REPUBLIKA.CO.ID, JAKARTA -- Kepala Badan Meteorologi, Klimatologi, dan Geofisika (BMKG) Dwikorita Karnawati menyebut cuaca panas yang dialami Indonesia juga menyerang banyak tempat di seluruh belahan dunia. Bahkan, kata Dwikorita, tahun 2023 menjadi tahun penuh rekor temperatur.
“Tahun ini adalah tahun penuh rekor temperatur. Kondisi ini tidak pernah terjadi sebelumnya, di mana heatwave (gelombang panas) terjadi di banyak tempat secara bersamaan.
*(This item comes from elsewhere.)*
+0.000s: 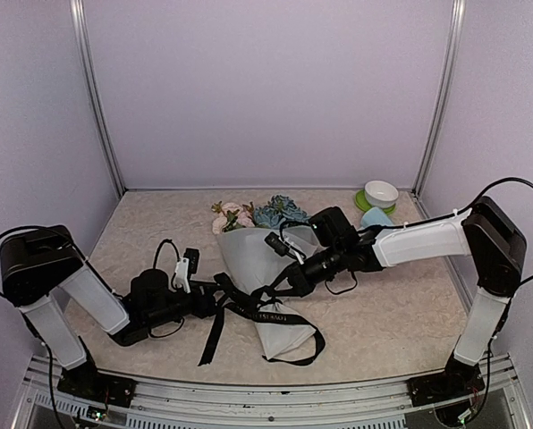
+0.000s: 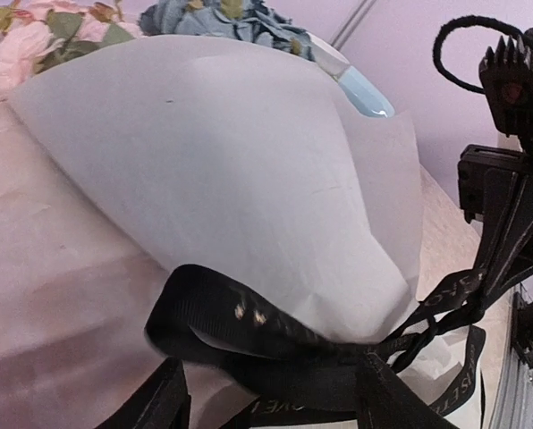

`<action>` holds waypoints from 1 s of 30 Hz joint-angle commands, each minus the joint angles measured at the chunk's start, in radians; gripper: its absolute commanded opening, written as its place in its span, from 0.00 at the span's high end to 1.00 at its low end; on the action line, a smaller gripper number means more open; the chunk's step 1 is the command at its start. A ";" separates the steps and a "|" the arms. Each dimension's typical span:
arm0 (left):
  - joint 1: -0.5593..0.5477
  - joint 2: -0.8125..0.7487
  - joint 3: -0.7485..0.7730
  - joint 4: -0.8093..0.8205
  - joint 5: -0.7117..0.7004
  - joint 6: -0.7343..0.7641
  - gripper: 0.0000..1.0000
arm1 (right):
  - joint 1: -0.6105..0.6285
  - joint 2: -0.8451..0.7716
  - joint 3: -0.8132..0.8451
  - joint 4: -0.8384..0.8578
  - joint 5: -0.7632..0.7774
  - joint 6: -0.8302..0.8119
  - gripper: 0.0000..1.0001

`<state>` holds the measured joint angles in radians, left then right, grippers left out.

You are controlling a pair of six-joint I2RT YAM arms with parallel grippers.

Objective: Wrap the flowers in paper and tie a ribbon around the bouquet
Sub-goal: Cross the half-tied ribbon over the folded bouquet.

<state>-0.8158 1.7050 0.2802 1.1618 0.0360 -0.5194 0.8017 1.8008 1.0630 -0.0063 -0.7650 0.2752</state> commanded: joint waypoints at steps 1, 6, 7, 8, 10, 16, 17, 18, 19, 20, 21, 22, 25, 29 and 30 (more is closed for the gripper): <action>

Juli 2023 lalu, heat wave yang melanda Amerika Barat bahkan mencapai 53 derajat celcius,” ujar Dwikorita dalam siaran pers, Sabtu (18/11/2023).
Dwikorita mengungkapkan, Juni hingga Agustus merupakan tiga bulan terpanas sepanjang sejarah dan bulan Juli 2023 menjadi bulan paling panas. Realitas evolusi iklim tersebut menjadikan tahun 2023 berpeluang menjadi tahun terpanas sepanjang sejarah pencatatan iklim, mengalahkan tahun 2016.
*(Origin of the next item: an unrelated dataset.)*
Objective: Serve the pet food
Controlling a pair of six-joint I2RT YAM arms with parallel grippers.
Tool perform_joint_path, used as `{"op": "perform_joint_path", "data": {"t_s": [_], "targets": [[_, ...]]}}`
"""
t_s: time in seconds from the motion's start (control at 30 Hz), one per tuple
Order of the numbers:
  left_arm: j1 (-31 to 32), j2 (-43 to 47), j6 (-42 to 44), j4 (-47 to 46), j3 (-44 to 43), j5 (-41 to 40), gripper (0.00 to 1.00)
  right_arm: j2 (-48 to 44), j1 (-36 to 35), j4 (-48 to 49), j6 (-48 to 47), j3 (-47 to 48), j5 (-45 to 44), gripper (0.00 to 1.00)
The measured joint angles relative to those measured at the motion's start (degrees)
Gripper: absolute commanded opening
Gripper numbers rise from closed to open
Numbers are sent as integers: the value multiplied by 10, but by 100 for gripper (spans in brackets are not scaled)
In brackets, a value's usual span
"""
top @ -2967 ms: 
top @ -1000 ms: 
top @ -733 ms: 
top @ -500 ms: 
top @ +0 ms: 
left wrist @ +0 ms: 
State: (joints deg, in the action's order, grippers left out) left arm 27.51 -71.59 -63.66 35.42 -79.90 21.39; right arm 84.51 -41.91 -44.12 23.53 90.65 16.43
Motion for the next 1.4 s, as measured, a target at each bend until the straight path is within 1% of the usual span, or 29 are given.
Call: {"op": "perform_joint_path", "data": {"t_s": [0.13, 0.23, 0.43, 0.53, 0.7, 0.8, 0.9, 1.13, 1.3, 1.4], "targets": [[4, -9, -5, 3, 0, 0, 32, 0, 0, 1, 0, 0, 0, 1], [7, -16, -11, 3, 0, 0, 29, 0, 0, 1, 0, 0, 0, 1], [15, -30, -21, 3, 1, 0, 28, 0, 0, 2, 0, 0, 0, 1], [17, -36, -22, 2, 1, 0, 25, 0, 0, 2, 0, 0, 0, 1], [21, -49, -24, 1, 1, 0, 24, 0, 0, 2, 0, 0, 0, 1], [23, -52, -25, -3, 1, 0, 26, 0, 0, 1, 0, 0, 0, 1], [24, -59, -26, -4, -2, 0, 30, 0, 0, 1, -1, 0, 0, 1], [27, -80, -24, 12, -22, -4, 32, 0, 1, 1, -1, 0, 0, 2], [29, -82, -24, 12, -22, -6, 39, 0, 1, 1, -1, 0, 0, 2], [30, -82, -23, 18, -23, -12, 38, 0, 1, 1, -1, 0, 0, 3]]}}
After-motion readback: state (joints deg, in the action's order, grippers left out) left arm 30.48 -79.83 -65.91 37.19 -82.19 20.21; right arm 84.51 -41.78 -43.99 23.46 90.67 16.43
Menurut Dwikorita, situasi itu terjadi akibat dampak dari perubahan iklim yang juga memberi tekanan tambahan pada sumber daya air yang sudah langka. Di mana, hal itu kemudian menghasilkan apa yang dikenal dengan water hotspot.
Kondisi tersebut, kata Dwikorita, juga semakin meningkatkan kerentanan terhadap stok pangan dunia. FAO atau Organisasi Pangan dan Pertanian, bahkan memprediksi jika hal ini terus terjadi maka di tahun 2050 mendatang bencana kelaparan akan terjadi akibat krisis pangan.
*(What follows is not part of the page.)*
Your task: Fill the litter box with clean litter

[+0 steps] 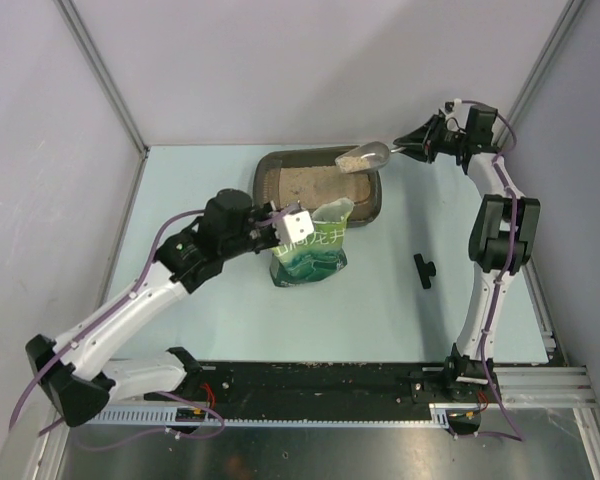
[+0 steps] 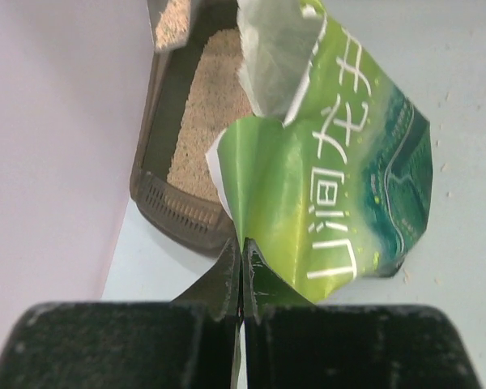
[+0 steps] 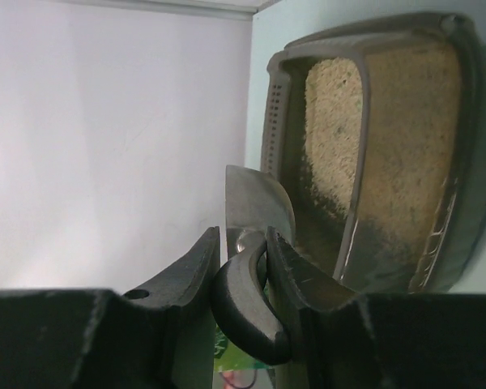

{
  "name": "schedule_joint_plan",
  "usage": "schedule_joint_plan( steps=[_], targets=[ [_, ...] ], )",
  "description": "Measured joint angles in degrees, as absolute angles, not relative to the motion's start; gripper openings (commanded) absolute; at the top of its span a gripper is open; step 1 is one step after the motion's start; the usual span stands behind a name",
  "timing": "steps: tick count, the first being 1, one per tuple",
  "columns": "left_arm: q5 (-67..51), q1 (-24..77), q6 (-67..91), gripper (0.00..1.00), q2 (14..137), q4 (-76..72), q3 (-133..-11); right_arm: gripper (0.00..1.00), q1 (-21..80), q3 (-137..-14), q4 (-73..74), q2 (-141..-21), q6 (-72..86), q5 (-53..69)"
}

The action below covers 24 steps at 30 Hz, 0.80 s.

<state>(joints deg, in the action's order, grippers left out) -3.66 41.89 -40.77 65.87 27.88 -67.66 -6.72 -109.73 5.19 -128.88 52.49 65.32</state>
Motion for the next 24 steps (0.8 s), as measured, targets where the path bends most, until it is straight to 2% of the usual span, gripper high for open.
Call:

Untuk mencegah hal tersebut terjadi, lanjut Dwikorita, maka pemerintah bersama semua elemen masyarakat harus bekerja sama dan bergotong royong dalam melakukan aksi mitigasi. Mulai dari penghematan listrik, air, pengelolaan sampah, pengurangan energi fosil dan menggantinya dengan kendaraan listrik, mengurangi penggunaan plastik sekali pakai, menanam pohon, restorasi mangrove, dan lain sebagainya.
Implementasi strategi mitigasi dan adaptasi, menurut Dwikorita, harus digencarkan di seluruh wilayah Indonesia tanpa terkecuali. Apalagi, tambahnya, suhu udara permukaan di Indonesia diproyeksikan akan terus naik di masa yang akan datang.
Dwikorita juga menjelaskan peran penting BMKG dalam mendukung adaptasi dan mitigasi di luar sebagai penyedia data. Menurut dia, pihaknya memiliki informasi, knowledge, dan wisdom terkait perubahan iklim di Indonesia dan wilayah sekitarnya.
Hal itu, sambung Dwikorita, dapat digunakan untuk kepentingan perencanan pembangunan nasional. Karena itu, pelibatan BMKG mutlak harus dilakukan untuk mendukung aksi adaptasi dan mitigasi perubahan iklim.
“Sistem peringatan dini yang dibangun BMKG tidak hanya menitikberatkan pada pemanfaatan teknologi, namun juga mendorong pengetahuan dan kearifan lokal masyarakat. Kolaborasi di antara keduanya dapat semakin memperkuat early warning yang berdampak pada early action,” jelas Dwikorita.